Sur le plan des cotisations sociales, la règle est stricte : en principe, toute somme versée à l'occasion de la rupture est soumise à cotisations, sauf si elle indemnise un véritable préjudice.
Le juge doit alors rechercher ce que la somme compense réellement. Si elle remplace un élément de rémunération, elle entre dans l'assiette. Si elle répare un préjudice extrapatrimonial, ou un préjudice professionnel clairement identifié, elle est hors assiette.

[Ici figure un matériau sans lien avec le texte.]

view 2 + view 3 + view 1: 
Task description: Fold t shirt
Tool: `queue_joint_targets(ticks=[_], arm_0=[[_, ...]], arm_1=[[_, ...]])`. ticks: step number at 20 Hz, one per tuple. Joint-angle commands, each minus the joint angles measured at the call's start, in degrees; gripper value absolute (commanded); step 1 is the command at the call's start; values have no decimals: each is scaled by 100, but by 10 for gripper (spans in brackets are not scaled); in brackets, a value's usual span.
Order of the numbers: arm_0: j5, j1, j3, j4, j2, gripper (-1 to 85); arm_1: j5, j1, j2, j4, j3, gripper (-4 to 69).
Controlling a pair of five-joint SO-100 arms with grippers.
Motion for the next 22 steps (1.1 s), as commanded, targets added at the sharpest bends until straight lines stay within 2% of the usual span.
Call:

Il précise que les indemnités transactionnelles versées pour un préjudice moral ou professionnel n'entrent pas dans l'assiette des cotisations, même si elles sont liées à la rupture et ne figurent pas sur la liste légale des indemnités exonérées. Tout repose donc sur la qualification du préjudice dans l'accord.
Si le protocole décrit clairement la nature indemnitaire, morale ou professionnelle, de tout ou partie de la somme, il sera plus facile d'écarter les cotisations. À l'inverse, une formule vague type indemnité globale et forfaitaire expose à un risque de requalification et de redressement.
II. Conciliation prud'homale : un accord utile mais à portée limitée si le texte reste flou
En matière prud'homale, la conciliation est un passage obligatoire avant le jugement.
Si les parties trouvent un accord, le bureau de conciliation établit un procès-verbal qui a une double nature : c'est à la fois un acte judiciaire et un contrat. Il peut avoir la même force qu'une transaction et mettre fin au litige en cours. En principe, ce procès-verbal empêche ensuite toute nouvelle action ayant le même objet, mais uniquement dans la limite de ce que les parties ont réellement voulu régler.
La jurisprudence rappelle que la conciliation se limite à l'objet du litige tel qu'il ressort de la saisine et des demandes formulées.
Une salariée avait accepté, en conciliation, une somme globale, forfaitaire, transactionnelle et de dommages-intérêts pour mettre fin au litige. Plus tard, elle agit au titre de la rupture du contrat.
La jurisprudence considère que le procès-verbal ne prouvait pas une renonciation claire et irrévocable à toute action liée à la rupture. L'accord bloquait seulement de nouvelles demandes sur ce qui avait été saisi et discuté devant le bureau.
Aussi, si les parties veulent que la conciliation ferme définitivement tout contentieux lié à l'exécution et à la rupture, il faut le dire expressément. À défaut, le salarié pourra encore saisir le juge sur des points non visés clairement, ce qui peut surprendre un employeur qui croyait avoir tout réglé.